Moreover, “[a] defendant who has failed to timely appear or answer the complaint must provide a reasonable excuse for the default and demonstrate a meritorious defense to the action, when ․ moving to extend the time to answer or to compel the acceptance of an untimely answer” (Lipp v. Port Auth. of N.Y. & N.J., 34 AD3d 649, 649;  see CPLR 3012[d];  5015[a][1];  Moriano v. Provident N.Y. Bancorp, 71 AD3d 747, 747;  599 Ralph Ave. Dev., LLC v. 799 Sterling Inc., 34 AD3d 726, 726).   The determination of what constitutes a reasonable excuse lies within the sound discretion of the Supreme Court (see Star Indus., Inc. v Innovative Beverages, Inc., 55 AD3d 903, 904;  Antoine v. Bee, 26 AD3d 306, 306).
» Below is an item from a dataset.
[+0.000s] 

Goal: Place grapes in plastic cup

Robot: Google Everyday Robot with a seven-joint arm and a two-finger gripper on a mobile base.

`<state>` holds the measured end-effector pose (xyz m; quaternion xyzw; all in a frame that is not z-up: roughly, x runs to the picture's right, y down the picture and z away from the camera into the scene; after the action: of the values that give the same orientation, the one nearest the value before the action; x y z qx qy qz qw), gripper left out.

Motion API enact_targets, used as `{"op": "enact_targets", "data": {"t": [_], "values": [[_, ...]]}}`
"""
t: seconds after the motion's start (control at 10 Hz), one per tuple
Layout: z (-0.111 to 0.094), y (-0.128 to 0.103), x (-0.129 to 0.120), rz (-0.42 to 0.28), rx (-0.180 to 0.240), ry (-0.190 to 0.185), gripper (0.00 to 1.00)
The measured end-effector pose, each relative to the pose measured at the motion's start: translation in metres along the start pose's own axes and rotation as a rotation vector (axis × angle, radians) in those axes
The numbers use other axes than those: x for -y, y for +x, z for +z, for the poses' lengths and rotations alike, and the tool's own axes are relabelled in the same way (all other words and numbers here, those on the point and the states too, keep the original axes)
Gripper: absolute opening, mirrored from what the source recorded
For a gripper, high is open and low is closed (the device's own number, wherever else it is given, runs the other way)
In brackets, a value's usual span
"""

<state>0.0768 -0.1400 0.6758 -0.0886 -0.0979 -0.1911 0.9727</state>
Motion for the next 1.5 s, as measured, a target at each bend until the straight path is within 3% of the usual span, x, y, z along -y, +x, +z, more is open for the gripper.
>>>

Here, McGown offered no reasonable excuse for his failure to serve a timely answer in the action.   His purported reliance upon alleged settlement negotiations is entirely unsubstantiated and does not constitute a reasonable excuse (see Jamieson v. Roman, 36 AD3d 861, 862;  Antoine v. Bee, 26 AD3d at 306;  DeRisi v. Santoro, 262 A.D.2d 270, 271;  Flora Co. v. Ingilis, 233 A.D.2d 418, 419).   Since McGown failed to offer a reasonable excuse, it is unnecessary to consider whether he sufficiently demonstrated the existence of a meritorious defense (see Levi v. Levi, 46 AD3d 519, 520;  Mjahdi v. Maguire, 21 AD3d 1067, 1068).   Accordingly, those branches of McGown's motion which were to vacate his default and extend his time to answer were properly denied.